Exercise description: Can you copy out the data exactly? Leave the images out.

[Data items]
┄┄┄┄┄┄┄┄┄┄

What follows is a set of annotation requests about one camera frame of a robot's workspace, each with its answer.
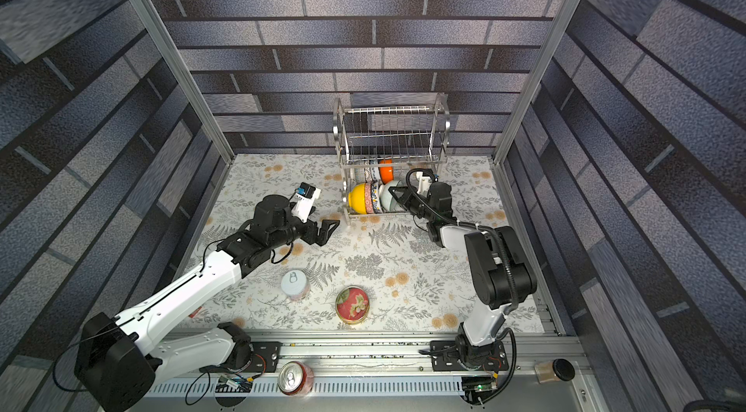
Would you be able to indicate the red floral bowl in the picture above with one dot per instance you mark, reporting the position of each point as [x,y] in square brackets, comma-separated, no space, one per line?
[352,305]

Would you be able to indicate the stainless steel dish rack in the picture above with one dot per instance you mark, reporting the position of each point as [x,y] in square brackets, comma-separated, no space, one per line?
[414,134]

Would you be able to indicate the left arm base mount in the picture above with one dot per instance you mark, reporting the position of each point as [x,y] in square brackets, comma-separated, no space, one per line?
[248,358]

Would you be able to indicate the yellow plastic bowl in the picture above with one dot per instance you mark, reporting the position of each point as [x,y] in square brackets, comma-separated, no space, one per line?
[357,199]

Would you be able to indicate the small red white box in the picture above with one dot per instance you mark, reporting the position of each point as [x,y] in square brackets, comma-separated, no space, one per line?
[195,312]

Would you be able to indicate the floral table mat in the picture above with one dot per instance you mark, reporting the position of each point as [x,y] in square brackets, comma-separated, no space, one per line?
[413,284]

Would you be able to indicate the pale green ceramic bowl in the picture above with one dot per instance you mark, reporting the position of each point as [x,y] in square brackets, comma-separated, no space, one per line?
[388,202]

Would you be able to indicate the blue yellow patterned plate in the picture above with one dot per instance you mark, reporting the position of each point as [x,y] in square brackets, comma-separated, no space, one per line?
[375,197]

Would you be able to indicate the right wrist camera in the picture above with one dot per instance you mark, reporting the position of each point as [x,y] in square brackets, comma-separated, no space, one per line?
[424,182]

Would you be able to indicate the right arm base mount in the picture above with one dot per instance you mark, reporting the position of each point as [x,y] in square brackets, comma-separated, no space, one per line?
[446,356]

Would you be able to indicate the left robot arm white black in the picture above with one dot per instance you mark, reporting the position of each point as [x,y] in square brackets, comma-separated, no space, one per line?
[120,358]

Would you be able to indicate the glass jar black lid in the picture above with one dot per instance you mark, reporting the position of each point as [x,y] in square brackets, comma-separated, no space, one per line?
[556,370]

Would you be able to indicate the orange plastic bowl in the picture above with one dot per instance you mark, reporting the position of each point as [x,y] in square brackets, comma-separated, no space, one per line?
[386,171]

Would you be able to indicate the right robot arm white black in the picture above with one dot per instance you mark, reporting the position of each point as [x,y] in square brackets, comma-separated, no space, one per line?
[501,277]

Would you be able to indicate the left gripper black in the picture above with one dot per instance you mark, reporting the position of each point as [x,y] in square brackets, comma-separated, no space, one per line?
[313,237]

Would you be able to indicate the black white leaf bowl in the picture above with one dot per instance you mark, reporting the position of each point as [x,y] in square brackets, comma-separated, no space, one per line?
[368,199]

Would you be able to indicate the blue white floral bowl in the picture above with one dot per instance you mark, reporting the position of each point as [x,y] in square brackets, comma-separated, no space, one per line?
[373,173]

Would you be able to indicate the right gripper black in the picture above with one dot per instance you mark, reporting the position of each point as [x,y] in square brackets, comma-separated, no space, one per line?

┄┄┄┄┄┄┄┄┄┄

Task result:
What follows is a set of annotation requests about one camera frame of a robot's workspace, each with its answer.
Would you be able to indicate the red floral bowl in the picture above with one dot per instance you mark, reporting the position of each point as [x,y] in square brackets, comma-separated, no space, one per line?
[352,305]

Would you be able to indicate the stainless steel dish rack in the picture above with one dot per instance you mark, reporting the position of each point as [x,y] in square brackets, comma-separated, no space, one per line?
[414,134]

Would you be able to indicate the left arm base mount in the picture above with one dot per instance you mark, reporting the position of each point as [x,y] in square brackets, comma-separated, no space, one per line?
[248,358]

Would you be able to indicate the yellow plastic bowl in the picture above with one dot per instance you mark, reporting the position of each point as [x,y] in square brackets, comma-separated, no space, one per line?
[357,199]

Would you be able to indicate the small red white box in the picture above with one dot per instance you mark, reporting the position of each point as [x,y] in square brackets, comma-separated, no space, one per line?
[195,312]

Would you be able to indicate the floral table mat in the picture above with one dot per instance you mark, reporting the position of each point as [x,y] in square brackets, comma-separated, no space, one per line?
[413,284]

Would you be able to indicate the pale green ceramic bowl in the picture above with one dot per instance you mark, reporting the position of each point as [x,y] in square brackets, comma-separated, no space, one per line?
[388,202]

Would you be able to indicate the blue yellow patterned plate in the picture above with one dot per instance you mark, reporting the position of each point as [x,y] in square brackets, comma-separated, no space, one per line?
[375,197]

Would you be able to indicate the right wrist camera in the picture above with one dot per instance you mark, reporting the position of each point as [x,y] in square brackets, comma-separated, no space, one per line?
[424,182]

Would you be able to indicate the right arm base mount in the picture above with one dot per instance you mark, reporting the position of each point as [x,y] in square brackets, comma-separated, no space, one per line?
[446,356]

Would you be able to indicate the left robot arm white black in the picture above with one dot per instance you mark, reporting the position of each point as [x,y] in square brackets, comma-separated, no space, one per line?
[120,358]

Would you be able to indicate the glass jar black lid in the picture above with one dot per instance you mark, reporting the position of each point as [x,y] in square brackets, comma-separated, no space, one per line?
[556,370]

Would you be able to indicate the orange plastic bowl in the picture above with one dot per instance you mark, reporting the position of each point as [x,y] in square brackets, comma-separated, no space, one per line?
[386,171]

Would you be able to indicate the right robot arm white black in the picture above with one dot per instance you mark, reporting the position of each point as [x,y] in square brackets, comma-separated, no space, one per line?
[501,277]

Would you be able to indicate the left gripper black in the picture above with one dot per instance you mark, reporting the position of each point as [x,y] in square brackets, comma-separated, no space, one per line?
[313,237]

Would you be able to indicate the black white leaf bowl in the picture above with one dot per instance you mark, reporting the position of each point as [x,y] in square brackets, comma-separated, no space, one per line?
[368,199]

Would you be able to indicate the blue white floral bowl in the picture above with one dot per instance you mark, reporting the position of each point as [x,y] in square brackets, comma-separated, no space, one per line?
[373,173]

Would you be able to indicate the right gripper black in the picture above with one dot per instance you mark, reporting the position of each point as [x,y] in square brackets, comma-separated, no space, one per line?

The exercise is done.